The only thing added is a new destructuring pattern that matches the new case and in that situation returns code that includes a call to filter.

The destructuring macros have more features than these, but this is the skinny on why they are useful. In fact, I’ve used a combination of syntax and dmacro to remove a lot of repetition from the Enumerable core methods, for example. Things like this make it possible to provide abstractions where you only need to specify what’s necessary, and nothing more.

And remember, the destructuring I’ve shown with dsyntax can be done exactly the same for macros and lecros. Regular methods doesn’t need it that much, since the rules for DefaultMethod arguments are so flexible anyway. But for macros this has really made a large difference.



Operators in Ioke


When I first published the guide for Ioke, one of the reactions was that that was one heck of a lot of operators. The reason being that I listed all the available Ioke operators in the guide, and there are quite a lot of them. What is implicit in the reaction is that these operators all have defined meanings and are used in Ioke. That’s not true at all. So, I thought I’d describe a little bit more what operators are, how they work, and why they are necessary in a language like Ioke.

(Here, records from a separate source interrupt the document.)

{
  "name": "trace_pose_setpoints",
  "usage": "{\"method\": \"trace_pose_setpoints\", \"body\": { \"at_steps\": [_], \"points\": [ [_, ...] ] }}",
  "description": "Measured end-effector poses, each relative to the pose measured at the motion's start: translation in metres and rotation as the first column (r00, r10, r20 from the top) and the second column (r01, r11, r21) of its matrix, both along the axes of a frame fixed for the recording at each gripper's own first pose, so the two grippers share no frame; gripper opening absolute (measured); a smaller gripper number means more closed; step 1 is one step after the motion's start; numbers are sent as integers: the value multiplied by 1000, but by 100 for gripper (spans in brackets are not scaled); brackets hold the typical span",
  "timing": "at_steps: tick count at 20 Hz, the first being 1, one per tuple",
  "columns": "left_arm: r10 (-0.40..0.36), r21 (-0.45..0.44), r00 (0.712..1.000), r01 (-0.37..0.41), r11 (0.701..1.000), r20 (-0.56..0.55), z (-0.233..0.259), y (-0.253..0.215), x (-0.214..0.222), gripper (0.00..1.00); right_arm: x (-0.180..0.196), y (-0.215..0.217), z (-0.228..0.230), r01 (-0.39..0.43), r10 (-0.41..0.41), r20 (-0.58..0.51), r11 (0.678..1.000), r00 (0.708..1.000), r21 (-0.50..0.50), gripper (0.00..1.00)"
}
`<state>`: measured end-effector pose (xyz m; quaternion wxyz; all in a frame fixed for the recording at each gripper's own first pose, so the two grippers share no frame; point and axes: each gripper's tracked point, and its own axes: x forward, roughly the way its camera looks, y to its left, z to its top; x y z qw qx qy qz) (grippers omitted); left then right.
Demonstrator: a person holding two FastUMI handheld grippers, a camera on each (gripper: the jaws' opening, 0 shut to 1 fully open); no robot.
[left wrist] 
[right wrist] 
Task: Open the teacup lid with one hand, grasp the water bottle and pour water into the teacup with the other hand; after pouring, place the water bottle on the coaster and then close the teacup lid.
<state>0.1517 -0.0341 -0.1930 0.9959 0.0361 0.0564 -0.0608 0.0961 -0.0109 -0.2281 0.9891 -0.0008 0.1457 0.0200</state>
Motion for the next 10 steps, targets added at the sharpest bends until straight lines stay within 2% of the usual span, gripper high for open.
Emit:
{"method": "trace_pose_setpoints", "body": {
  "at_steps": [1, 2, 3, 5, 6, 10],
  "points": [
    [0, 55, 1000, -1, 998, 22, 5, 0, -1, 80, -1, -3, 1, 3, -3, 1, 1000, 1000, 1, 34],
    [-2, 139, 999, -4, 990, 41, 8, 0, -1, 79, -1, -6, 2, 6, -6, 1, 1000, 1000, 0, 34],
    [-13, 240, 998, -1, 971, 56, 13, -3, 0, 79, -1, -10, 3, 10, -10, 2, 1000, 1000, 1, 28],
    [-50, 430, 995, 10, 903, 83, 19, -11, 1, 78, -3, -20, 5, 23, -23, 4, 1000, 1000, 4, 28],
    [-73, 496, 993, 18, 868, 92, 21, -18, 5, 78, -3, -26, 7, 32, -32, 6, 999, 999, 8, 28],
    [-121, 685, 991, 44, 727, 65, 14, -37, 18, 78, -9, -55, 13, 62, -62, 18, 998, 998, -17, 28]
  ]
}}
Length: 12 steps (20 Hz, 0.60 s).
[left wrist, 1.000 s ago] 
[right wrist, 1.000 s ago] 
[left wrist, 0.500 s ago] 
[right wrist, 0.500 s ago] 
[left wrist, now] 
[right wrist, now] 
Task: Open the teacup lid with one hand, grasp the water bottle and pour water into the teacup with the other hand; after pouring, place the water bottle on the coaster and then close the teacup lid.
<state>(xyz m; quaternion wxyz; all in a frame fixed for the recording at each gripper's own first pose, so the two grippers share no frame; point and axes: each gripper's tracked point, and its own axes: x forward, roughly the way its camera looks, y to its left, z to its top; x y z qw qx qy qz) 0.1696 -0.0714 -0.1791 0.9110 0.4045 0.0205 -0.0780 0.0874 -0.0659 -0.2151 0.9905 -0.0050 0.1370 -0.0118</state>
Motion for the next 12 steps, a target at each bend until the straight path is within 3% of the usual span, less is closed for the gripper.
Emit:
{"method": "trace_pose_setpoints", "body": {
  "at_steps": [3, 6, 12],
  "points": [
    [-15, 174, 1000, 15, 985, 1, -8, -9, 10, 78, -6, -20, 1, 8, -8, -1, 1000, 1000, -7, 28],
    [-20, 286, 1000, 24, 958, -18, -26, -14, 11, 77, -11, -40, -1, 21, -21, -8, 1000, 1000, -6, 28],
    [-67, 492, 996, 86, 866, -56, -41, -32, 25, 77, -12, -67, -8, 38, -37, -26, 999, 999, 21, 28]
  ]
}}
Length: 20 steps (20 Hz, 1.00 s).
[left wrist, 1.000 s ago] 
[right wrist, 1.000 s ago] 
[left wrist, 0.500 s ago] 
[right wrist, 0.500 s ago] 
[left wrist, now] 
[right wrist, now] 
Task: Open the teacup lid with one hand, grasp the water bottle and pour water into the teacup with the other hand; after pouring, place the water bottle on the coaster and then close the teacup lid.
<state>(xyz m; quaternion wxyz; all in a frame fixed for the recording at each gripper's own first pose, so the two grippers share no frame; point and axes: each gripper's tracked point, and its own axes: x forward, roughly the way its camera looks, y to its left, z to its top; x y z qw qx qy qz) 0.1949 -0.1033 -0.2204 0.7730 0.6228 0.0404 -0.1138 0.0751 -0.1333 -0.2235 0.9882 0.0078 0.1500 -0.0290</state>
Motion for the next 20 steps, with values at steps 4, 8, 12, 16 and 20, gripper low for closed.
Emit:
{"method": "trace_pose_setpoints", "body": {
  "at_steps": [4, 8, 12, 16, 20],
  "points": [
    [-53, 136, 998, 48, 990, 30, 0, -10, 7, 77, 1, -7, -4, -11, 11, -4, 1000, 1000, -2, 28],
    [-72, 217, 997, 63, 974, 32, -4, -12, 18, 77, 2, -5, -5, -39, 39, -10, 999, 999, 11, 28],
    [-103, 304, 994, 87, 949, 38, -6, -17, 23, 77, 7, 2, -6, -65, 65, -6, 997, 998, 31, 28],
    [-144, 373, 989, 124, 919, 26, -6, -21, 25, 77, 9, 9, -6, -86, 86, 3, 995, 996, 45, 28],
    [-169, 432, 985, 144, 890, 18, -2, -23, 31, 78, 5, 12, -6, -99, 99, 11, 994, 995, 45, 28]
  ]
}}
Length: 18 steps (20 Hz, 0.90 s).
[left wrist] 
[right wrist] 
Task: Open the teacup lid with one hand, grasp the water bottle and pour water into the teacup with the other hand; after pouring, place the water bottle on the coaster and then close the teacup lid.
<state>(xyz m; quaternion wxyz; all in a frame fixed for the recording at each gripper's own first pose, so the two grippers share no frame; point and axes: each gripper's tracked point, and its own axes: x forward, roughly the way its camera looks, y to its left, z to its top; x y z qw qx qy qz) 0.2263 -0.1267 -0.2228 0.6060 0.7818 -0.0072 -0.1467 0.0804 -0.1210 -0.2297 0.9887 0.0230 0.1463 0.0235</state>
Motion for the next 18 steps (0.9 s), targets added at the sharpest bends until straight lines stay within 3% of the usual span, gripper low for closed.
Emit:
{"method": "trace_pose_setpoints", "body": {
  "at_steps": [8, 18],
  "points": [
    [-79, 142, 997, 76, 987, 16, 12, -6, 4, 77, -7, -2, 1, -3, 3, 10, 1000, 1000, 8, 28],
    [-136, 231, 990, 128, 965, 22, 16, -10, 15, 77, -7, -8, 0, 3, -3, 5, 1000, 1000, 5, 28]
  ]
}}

First of all, all available operators can be found in the Ioke grammar file. They are available as the tokens ComparisonOperator, RegularBinaryOperator and IncDec. Together, they are at the moment 10 + 77 + 2 = 89 operators. Together with assignment, that is 90 available operators. As mentioned above, most of these aren’t actually used anywhere. Instead they are available for use by any client program. They are there specifically for creating nice DSLs and readable APIs.

Operators only exist in the parsing stage of Ioke. After that everything is a message, and a message based on an operator is no different from one based on a regular message send. So the importance of operators happen mostly in the stage of operator shuffling. Since Ioke uses whitespace for regular message application, the implementation could treat EVERYTHING the same. That is also the base case. If you turn of operator shuffling, you could write =(foo, 1 +(2 *(20 **(42)))) to assign an expression to the name foo. This way of writing isn’t necessarily convenient, though, which is why Ioke adopts an operator shuffling scheme similar to Io.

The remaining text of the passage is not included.